Exercise brief - Retype each record shown below, leaving every character as it is.

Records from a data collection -
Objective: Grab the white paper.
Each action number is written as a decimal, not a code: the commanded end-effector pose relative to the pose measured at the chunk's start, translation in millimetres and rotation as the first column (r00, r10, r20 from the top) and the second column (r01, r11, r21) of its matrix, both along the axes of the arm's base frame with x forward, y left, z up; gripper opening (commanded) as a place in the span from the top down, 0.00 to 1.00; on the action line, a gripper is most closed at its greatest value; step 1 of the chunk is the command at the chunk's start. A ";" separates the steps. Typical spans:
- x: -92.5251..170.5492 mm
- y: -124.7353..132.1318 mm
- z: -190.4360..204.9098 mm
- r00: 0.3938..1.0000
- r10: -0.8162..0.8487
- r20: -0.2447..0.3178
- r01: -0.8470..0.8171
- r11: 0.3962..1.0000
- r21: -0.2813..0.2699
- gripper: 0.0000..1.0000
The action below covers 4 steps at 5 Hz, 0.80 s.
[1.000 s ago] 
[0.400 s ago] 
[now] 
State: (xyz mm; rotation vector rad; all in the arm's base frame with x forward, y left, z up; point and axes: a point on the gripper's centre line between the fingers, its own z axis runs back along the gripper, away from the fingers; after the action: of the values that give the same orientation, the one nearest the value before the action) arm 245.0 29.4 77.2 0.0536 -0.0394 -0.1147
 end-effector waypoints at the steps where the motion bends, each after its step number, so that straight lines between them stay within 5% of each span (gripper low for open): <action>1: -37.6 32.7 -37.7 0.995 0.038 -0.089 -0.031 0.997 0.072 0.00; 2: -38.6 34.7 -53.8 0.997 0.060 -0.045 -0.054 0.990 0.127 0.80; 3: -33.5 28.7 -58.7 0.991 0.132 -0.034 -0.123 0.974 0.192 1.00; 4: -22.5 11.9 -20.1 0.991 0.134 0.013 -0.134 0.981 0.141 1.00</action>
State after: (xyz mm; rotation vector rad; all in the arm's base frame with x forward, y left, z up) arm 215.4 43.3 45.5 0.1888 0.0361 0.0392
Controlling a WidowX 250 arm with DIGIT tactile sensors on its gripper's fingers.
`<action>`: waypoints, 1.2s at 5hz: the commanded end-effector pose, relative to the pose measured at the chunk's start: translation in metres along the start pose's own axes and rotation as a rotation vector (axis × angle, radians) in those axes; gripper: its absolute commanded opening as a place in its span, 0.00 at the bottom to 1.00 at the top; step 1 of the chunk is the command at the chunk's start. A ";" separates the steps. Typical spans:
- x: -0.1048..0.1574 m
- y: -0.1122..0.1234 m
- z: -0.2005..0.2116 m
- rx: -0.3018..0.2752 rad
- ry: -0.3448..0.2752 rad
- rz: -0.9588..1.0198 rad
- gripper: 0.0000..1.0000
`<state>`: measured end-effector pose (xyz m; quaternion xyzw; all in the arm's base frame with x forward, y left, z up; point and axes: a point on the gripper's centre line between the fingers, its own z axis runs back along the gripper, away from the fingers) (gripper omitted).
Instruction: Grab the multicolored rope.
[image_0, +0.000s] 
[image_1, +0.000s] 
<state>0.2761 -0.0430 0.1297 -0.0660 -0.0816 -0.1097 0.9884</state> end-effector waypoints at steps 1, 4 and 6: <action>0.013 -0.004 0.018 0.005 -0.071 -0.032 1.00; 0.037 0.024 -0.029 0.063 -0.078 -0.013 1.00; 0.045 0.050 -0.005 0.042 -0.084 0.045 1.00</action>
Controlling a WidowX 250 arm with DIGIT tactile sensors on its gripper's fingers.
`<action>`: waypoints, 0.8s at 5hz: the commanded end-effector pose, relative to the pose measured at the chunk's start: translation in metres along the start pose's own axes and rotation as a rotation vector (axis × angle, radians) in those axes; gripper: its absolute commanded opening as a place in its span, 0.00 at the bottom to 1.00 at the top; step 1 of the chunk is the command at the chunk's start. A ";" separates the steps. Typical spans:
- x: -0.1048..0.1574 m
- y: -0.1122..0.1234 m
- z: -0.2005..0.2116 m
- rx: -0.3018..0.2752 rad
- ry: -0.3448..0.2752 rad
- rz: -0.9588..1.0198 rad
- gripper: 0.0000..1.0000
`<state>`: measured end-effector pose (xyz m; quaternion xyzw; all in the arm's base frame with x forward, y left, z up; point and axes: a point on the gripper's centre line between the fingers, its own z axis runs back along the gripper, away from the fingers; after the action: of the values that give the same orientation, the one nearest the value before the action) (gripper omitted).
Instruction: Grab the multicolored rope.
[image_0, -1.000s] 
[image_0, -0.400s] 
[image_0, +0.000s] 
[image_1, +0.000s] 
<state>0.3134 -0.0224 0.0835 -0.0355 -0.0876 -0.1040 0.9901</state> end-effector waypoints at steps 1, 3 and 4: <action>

Task response -
Objective: Grab the white paper.
Each action number is written as a decimal, not a code: the commanded end-effector pose relative to the pose measured at the chunk's start, translation in millimetres and rotation as the first column (r00, r10, r20 from the top) and the second column (r01, r11, r21) of its matrix, both along the axes of the arm's base frame with x forward, y left, z up; gripper opening (commanded) as a place in the span from the top down, 0.00 to 1.00; on the action line, a gripper is most closed at its greatest value; step 1 of the chunk is the command at the chunk's start. A ";" separates the steps. Typical spans:
- x: -92.5251..170.5492 mm
- y: -124.7353..132.1318 mm
- z: -190.4360..204.9098 mm
- r00: 0.3938..1.0000
- r10: -0.8162..0.8487
- r20: -0.2447..0.3178
- r01: -0.8470..0.8171
- r11: 0.3962..1.0000
- r21: -0.2813..0.2699
- gripper: 0.0000..1.0000
The action below covers 4 steps at 5 Hz, 0.80 s.
[1.000 s ago] 
[0.400 s ago] 
[now] 
State: (xyz mm; rotation vector rad; all in the arm's base frame with x forward, y left, z up; point and axes: a point on the gripper's centre line between the fingers, its own z axis runs back along the gripper, away from the fingers; after the action: of the values that give the same orientation, the one nearest the value before the action) arm 245.0 29.4 77.2 0.0536 -0.0394 -0.1147
 end-effector waypoints at the steps where the motion bends, each after its step number, so that straight lines between them stay within 5% of each span (gripper low for open): <action>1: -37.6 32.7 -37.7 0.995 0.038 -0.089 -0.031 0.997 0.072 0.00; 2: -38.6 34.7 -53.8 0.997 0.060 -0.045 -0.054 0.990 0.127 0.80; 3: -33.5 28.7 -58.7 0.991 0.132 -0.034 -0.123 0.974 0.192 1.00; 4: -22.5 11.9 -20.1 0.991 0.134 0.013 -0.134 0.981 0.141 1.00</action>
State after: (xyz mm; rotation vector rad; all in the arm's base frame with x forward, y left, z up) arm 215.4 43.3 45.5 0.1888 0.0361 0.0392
Controlling a WidowX 250 arm with DIGIT tactile sensors on its gripper's fingers.
`<action>`: waypoints, 1.2s at 5hz: the commanded end-effector pose, relative to the pose measured at the chunk's start: translation in metres along the start pose's own axes and rotation as a rotation vector (axis × angle, radians) in those axes; gripper: its absolute commanded opening as a place in its span, 0.00 at the bottom to 1.00 at the top; step 1 of the chunk is the command at the chunk's start. A ";" separates the steps. Typical spans:
- x: -0.1048..0.1574 m
- y: -0.1122..0.1234 m
- z: -0.2005..0.2116 m
- rx: -0.3018..0.2752 rad
- ry: -0.3448..0.2752 rad
- rz: -0.9588..1.0198 rad
- gripper: 0.0000..1.0000
`<state>`: measured end-effector pose (xyz m; quaternion xyzw; all in the arm's base frame with x forward, y left, z up; point and axes: a point on the gripper's centre line between the fingers, its own z axis runs back along the gripper, away from the fingers) (gripper omitted).
Instruction: Grab the multicolored rope.
[image_0, +0.000s] 
[image_1, +0.000s] 
<state>0.2761 -0.0430 0.1297 -0.0660 -0.0816 -0.1097 0.9884</state> end-effector waypoints at steps 1, 4 and 6: <action>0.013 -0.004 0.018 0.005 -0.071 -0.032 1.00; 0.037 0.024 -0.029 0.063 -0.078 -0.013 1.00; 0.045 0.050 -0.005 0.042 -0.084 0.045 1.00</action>
Controlling a WidowX 250 arm with DIGIT tactile sensors on its gripper's fingers.
`<action>`: waypoints, 0.8s at 5hz: the commanded end-effector pose, relative to the pose measured at the chunk's start: translation in metres along the start pose's own axes and rotation as a rotation vector (axis × angle, radians) in those axes; gripper: its absolute commanded opening as a place in its span, 0.00 at the bottom to 1.00 at the top; step 1 of the chunk is the command at the chunk's start. A ";" separates the steps. Typical spans:
- x: -0.1048..0.1574 m
- y: -0.1122..0.1234 m
- z: -0.2005..0.2116 m
- rx: -0.3018..0.2752 rad
- ry: -0.3448..0.2752 rad
- rz: -0.9588..1.0198 rad
- gripper: 0.0000..1.0000
`<state>`: measured end-effector pose (xyz m; quaternion xyzw; all in the arm's base frame with x forward, y left, z up; point and axes: a point on the gripper's centre line between the fingers, its own z axis runs back along the gripper, away from the fingers; after the action: of the values that give the same orientation, the one nearest the value before the action) (gripper omitted).
Instruction: Grab the multicolored rope.
[image_0, -1.000s] 
[image_0, -0.400s] 
[image_0, +0.000s] 
[image_1, +0.000s] 
<state>0.3134 -0.0224 0.0835 -0.0355 -0.0876 -0.1040 0.9901</state> end-effector waypoints at steps 1, 3 and 4: <action>

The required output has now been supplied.